You can check that two of the four connections are redundant, that is, they refer to the same edge in the schema:

gremlin> edges[1].mappedConnections()
==>org.janusgraph.core.Connection@1fecfaea
==>org.janusgraph.core.Connection@4872669f
==>org.janusgraph.core.Connection@483f286e
==>org.janusgraph.core.Connection@4bb147ec
gremlin> edges[1].mappedConnections()[0].getConnectionEdge()
==>e[hs0-el-1th-st][525-~T$SchemaRelated->1037]
gremlin> edges[1].mappedConnections()[1].getConnectionEdge()
==>e[ikg-el-1th-171][525-~T$SchemaRelated->1549]
gremlin> edges[1].mappedConnections()[2].getConnectionEdge()
==>e[hs0-el-1th-st][525-~T$SchemaRelated->1037]
gremlin> edges[1].mappedConnections()[3].getConnectionEdge()
==>e[ikg-el-1th-171][525-~T$SchemaRelated->1549]
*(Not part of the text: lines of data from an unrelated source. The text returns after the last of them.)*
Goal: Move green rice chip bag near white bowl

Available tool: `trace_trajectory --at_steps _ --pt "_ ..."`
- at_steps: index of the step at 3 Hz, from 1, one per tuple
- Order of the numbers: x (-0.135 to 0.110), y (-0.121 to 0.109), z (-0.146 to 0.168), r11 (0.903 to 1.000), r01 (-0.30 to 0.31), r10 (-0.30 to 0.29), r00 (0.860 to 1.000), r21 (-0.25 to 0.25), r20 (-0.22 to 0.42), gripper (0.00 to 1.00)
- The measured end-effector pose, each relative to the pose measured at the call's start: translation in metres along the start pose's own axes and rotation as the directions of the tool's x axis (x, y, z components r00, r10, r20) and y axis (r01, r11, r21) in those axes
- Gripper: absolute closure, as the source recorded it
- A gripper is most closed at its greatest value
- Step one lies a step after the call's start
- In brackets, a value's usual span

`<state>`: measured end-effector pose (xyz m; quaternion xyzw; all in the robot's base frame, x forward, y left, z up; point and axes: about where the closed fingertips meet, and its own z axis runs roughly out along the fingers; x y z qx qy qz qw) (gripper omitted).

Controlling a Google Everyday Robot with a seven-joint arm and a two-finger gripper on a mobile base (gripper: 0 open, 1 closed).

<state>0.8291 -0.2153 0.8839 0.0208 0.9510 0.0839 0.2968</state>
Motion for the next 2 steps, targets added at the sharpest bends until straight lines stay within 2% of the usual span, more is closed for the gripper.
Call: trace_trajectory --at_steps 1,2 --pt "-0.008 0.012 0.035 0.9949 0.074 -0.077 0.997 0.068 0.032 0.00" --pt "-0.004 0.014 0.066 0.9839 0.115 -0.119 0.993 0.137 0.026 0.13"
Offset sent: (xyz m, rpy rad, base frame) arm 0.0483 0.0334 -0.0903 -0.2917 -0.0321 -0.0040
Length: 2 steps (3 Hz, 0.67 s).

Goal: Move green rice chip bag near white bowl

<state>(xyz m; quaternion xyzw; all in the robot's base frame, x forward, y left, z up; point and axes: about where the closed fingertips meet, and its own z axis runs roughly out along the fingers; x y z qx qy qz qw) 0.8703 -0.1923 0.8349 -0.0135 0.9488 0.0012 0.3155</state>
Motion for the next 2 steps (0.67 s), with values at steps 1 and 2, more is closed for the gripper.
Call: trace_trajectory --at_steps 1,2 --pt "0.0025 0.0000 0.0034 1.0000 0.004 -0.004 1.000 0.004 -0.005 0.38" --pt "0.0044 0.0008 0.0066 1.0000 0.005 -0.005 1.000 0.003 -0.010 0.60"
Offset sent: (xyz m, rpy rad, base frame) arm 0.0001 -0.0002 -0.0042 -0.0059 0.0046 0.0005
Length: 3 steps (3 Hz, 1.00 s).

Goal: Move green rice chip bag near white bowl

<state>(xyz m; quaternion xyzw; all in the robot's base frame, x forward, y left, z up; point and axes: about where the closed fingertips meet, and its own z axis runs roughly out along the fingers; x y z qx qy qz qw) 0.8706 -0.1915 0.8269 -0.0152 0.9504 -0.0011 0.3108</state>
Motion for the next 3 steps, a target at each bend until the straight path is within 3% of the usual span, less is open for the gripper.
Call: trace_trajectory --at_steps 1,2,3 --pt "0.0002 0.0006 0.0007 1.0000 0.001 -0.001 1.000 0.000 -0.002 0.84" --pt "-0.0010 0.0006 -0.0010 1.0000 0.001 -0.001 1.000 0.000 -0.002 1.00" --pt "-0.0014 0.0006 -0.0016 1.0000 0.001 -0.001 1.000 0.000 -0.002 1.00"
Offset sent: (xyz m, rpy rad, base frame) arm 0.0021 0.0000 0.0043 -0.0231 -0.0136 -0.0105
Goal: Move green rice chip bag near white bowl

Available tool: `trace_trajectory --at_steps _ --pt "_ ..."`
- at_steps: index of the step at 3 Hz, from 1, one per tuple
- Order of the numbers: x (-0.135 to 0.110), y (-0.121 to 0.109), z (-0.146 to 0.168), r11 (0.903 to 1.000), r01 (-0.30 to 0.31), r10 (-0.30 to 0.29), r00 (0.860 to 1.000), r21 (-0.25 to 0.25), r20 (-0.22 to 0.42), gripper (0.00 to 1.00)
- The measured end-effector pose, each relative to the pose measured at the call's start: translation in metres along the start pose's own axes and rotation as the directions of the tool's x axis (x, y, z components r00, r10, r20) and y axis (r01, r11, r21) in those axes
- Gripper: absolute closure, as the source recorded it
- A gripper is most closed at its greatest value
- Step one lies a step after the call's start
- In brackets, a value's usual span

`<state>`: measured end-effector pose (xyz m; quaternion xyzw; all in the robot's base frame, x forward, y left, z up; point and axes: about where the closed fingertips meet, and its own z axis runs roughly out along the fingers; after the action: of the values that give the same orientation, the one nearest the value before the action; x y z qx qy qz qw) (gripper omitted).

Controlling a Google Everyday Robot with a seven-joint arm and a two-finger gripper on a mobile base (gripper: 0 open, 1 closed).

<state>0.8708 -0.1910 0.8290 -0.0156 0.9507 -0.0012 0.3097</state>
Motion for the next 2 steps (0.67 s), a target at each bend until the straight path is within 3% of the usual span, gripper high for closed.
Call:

Finally, I checked that the schema results remain the same if you add the following config properties to the graph (as suggested by the ref docs):
schema.default=none
schema.constraints=true

Can you please report this as an issue on: https://github.com/JanusGraph/janusgraph/issues

Best wishes,   Marc


On Tue, Jan 11, 2022 at 01:06 PM, Peter Molnar wrote:
mgmt = graph.openManagement();


Peter Molnar
 

Hi Marc,

Thanks a lot for looking into this. As requested, I filled an issue about this on Github: https://github.com/JanusGraph/janusgraph/issues/2950

Thanks,
Peter